#### Your goal:
The answer is all of the data repeated exactly, with each picture omitted.

#### Supplied data:
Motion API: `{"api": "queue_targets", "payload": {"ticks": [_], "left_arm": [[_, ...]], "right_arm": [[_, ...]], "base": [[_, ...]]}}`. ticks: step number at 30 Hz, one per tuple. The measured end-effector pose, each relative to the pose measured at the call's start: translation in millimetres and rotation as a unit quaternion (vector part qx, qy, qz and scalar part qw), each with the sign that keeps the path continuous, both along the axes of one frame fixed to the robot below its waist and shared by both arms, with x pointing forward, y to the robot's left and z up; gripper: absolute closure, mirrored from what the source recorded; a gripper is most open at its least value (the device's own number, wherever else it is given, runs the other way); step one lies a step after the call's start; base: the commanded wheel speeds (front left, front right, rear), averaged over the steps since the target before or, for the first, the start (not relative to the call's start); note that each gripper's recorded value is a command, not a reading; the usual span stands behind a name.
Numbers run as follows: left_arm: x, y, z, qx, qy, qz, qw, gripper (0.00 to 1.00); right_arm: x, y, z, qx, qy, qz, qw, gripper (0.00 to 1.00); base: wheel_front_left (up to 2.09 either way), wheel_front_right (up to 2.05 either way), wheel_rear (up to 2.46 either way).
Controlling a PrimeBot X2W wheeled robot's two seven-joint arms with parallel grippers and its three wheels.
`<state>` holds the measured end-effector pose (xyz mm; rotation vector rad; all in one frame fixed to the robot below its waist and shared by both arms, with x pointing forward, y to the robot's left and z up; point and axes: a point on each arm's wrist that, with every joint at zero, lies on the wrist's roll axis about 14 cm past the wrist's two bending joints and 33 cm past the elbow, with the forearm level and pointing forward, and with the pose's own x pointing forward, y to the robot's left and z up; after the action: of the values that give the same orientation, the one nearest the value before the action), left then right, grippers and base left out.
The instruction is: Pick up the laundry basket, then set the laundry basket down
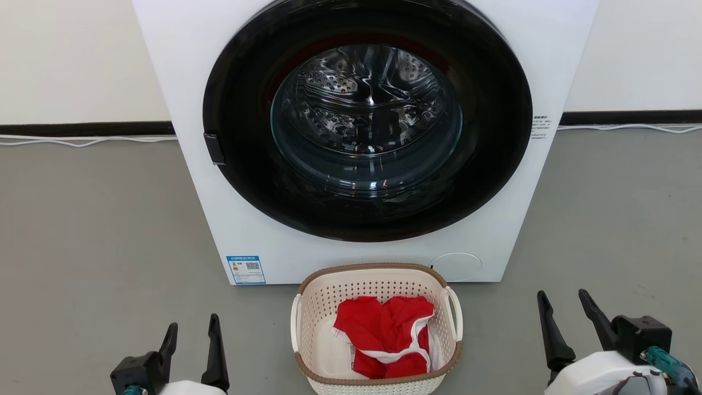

#### Written response:
Motion API: `{"api": "queue_targets", "payload": {"ticks": [_], "left_arm": [[_, ...]], "right_arm": [[_, ...]], "base": [[_, ...]]}}`. ticks: step number at 30 Hz, one per tuple. The measured end-effector pose, each relative to the pose measured at the call's start: translation in millimetres and rotation as a unit quaternion (vector part qx, qy, qz and scalar part qw), each with the sign that keeps the path continuous, both along the axes of one frame fixed to the robot below its waist and shared by both arms, with x pointing forward, y to the robot's left and z up; gripper: absolute closure, mirrored from what the source recorded; a gripper is most open at its least value (the device's own number, wherever else it is given, runs the other way); step one lies a step after the call's start; base: the commanded wheel speeds (front left, front right, rear), averaged over the steps since the target before or, for the first, the start (not relative to the call's start); note that each gripper's recorded value is a command, not a reading; the usual span stands behind a name.
Numbers run as follows: left_arm: x, y, z, qx, qy, qz, qw, gripper (0.00 to 1.00); right_arm: x, y, z, qx, qy, qz, qw, gripper (0.00 to 1.00); base: wheel_front_left (up to 2.09 either way), wheel_front_right (up to 2.05 either way), wheel_rear (up to 2.46 either way).
Controlling a PrimeBot X2W wheeled robot's two seven-joint arms with parallel grippers and its three wheels.
`<state>` holds the measured end-effector pose (xyz mm; rotation vector rad; all in one frame fixed to the robot below its waist and shared by both arms, with x pointing forward, y to the robot's left and z up; point and axes: a point on each arm's wrist that, with every joint at zero, lies on the wrist's roll axis about 14 cm past the wrist's two bending joints and 33 cm past the elbow, with the forearm level and pointing forward, and with the pose's own x pointing forward, y to the robot's left and z up; after the action: of the values that give the same orientation, the one nearest the value before the action), left then right, grippers and base left out.
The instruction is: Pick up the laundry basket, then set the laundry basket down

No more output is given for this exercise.